New Readings | Kristin Höller: Schöner als überall

Vielen ist Kristin Höllers Text Im Imbiss, im Mai, mit dem sie vor drei Jahren beim 24. open mike antrat, im Gedächtnis geblieben. Da wurde sich nämlich ganz unverblümt in der Dönerbude gekloppt – ein Setting, das so schnell nicht in Vergessenheit gerät und das Publikum damals in Verzückung versetzte. Heute erscheint nun Kristin Höllers Debütroman Schöner als überall bei Suhrkamp Nova und wir hatten wie immer ein paar Fragen dazu.

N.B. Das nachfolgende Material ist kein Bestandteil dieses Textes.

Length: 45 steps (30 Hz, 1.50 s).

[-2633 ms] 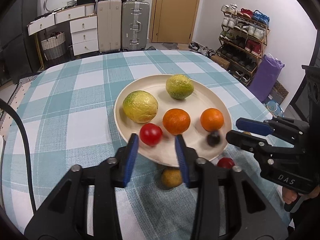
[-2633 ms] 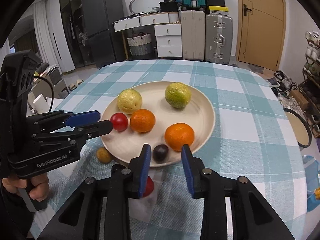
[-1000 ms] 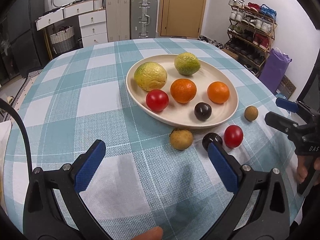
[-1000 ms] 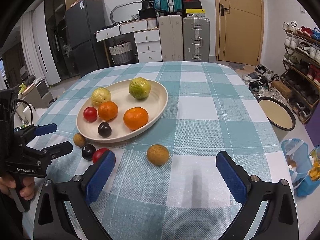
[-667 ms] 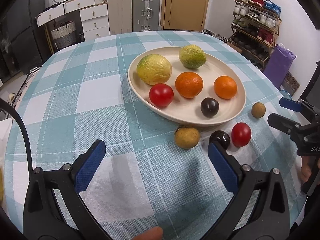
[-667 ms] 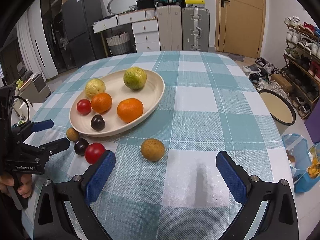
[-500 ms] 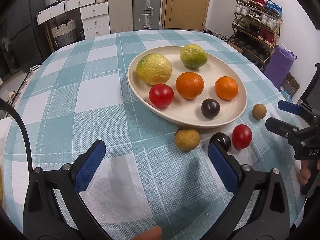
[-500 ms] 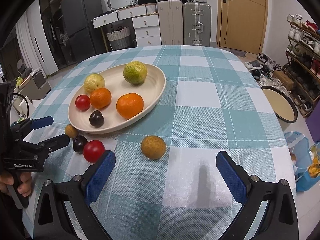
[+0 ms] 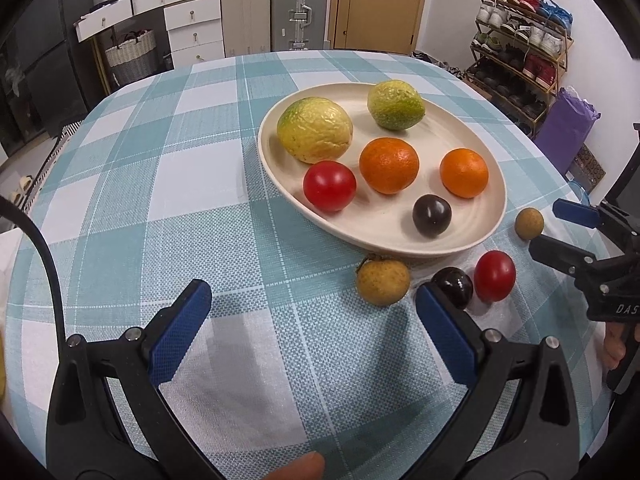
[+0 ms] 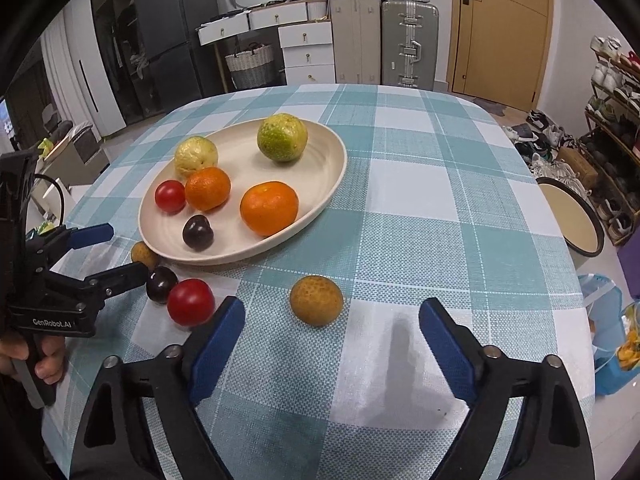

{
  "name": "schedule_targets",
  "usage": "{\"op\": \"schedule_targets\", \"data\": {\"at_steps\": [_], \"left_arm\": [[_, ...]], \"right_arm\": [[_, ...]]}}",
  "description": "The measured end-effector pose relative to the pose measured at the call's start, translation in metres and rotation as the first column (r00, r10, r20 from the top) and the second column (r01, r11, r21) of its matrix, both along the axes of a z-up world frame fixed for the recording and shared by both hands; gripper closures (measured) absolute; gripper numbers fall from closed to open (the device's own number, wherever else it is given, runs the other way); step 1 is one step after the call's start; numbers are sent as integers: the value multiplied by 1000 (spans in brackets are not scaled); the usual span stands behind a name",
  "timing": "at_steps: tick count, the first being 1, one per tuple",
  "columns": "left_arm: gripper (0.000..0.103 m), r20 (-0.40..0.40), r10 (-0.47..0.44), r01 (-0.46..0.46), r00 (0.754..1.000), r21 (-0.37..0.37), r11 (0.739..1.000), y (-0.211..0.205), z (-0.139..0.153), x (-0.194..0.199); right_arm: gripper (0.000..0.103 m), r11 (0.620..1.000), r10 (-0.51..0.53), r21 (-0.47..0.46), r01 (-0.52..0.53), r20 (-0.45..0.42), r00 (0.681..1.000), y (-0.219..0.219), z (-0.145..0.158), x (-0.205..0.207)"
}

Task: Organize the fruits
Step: 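Move both open grippers toward the small brown round fruits beside the plate, then grasp a brown round fruit with the right gripper while the left gripper grasps another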

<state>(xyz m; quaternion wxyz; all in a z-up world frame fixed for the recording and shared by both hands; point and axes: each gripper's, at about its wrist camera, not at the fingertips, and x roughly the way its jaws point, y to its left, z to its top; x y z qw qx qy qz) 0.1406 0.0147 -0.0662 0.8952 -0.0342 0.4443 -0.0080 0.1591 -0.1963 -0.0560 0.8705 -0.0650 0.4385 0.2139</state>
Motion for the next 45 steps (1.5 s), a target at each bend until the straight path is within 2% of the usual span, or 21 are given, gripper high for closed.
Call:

Kristin Höller: Schöner als überall
© Heike Steinweg / Suhrkamp Verlag

Kristin Höller: Schöner als überall

Es beginnt wie ein Roadmovie. Im gemieteten Transporter fahren Martin und sein bester Freund Noah über die Autobahn. Auf der Ladefläche der Speer der bronzenen Athene vom Münchner Königsplatz, Trophäe einer rauschhaften Sommernacht. Sechs Stunden später sind sie zurück an den Orten ihrer Kindheit: Die Spielstraßen, die Fenchelfelder, die Kiesgrube haben sie vor Jahren hinter sich gelassen. Auch Mugo ist zurück, die kluge, wütende Mugo, die immer vom Ausbruch aus der Provinz geträumt und Martin damit angesteckt hat. Sie wollte raus aus der Kleinstadt, aus dem Plattenbau mit Blick auf Einfamilienhäuser und Carports. Nun arbeitet sie an der Tankstelle am Ortseingang und will nichts mehr von Martin wissen. Sogar Noah wird ihm in der vertrauten Umgebung immer fremder. Auf sich allein gestellt, ist Martin gezwungen, das Verhältnis zur eigenen Herkunft zu überdenken.
Einfühlsam und mit Witz erzählt Kristin Höller in ihrem Romandebüt vom Erwachsenwerden: von der Verwundbarkeit, der Neugierde, der Liebe und der Wut, von großen Plänen und den Sackgassen, in denen sie oftmals enden. Sie erzählt von der Entschlossenheit der Mütter und dem Erwartungsdruck der Väter, vom Ende einer Freundschaft und der Schönheit von Regionalbahnhöfen. Existenziell, tröstlich, hinreißend.


Was schoss dir durch den Kopf, als du dein Debüt zum ersten Mal in den Händen gehalten hast? 

Wie komisch, dass ich das alles mal im Kopf gehabt haben muss. 

Wie lautet der erste Satz deines Debüts? 

Unten vor der Tür steht ein Transporter. 

Was gefällt dir am besten am Schreiben? Und was findest du am unangenehmsten? 

Schön: wenn es manchmal ganz schnell geht, ganz egal, wo man ist. Unangenehm: Wenn manchmal gar nichts geht, obwohl das Drumherum passt. 

Wenn du könntest, welchen Rat würdest du deinem Ich von vor zehn Jahren geben? 

Mittelstufe, Pubertät – geht alles vorbei, durchhalten! Es wird alles immer besser. 

Bereust du etwas? Was? 

Meine Sitzplatzreservierungen in leeren Zügen, jedes Mal. 

Mit welchem Autor / welcher Autorin würdest du gern mal ein Bier trinken gehen? 

Mit Lucia Berlin, wenn sie noch leben würde. Wie sie aus den unscheinbaren Dingen etwas ganz Großes macht – so gut, fast schon ein Zaubertrick. 


Kristin Höller, Jahrgang 1996, studiert seit 2015 Sprach-, Literatur- und Kulturwissenschaften in Dresden. Freie Mitarbeit bei mehreren Zeitungen und Zeitschriften. 2016 Finalistin des Open Mike und Preisträgerin des 10. poetbewegt-Wettbewerbs, 2017 Teilnehmerin des Artist in Residence Programms des Prosanova Festivals für junge Literatur, Stipendiatin der 19. Internationalen Schillertage in Mannheim sowie Teilnehmerin der Autorenwerkstatt Prosa des Literarischen Colloquium Berlin. 2018 Preisträgerin des Schweizer Literaturfestivals Literaare, zudem nominiert für den »Welt von morgen«-Literaturpreis. Im April 2019 war ihr Hörspiel Die Frauen von Nampa, Idaho bei WDR3 zu hören. Seit Oktober 2017 ist sie zudem Mitveranstalterin von OstKap, der Dresdner Lesereihe für junge Literatur. Ihr Debütroman Schöner als überall erscheint heute bei Suhrkamp Nova.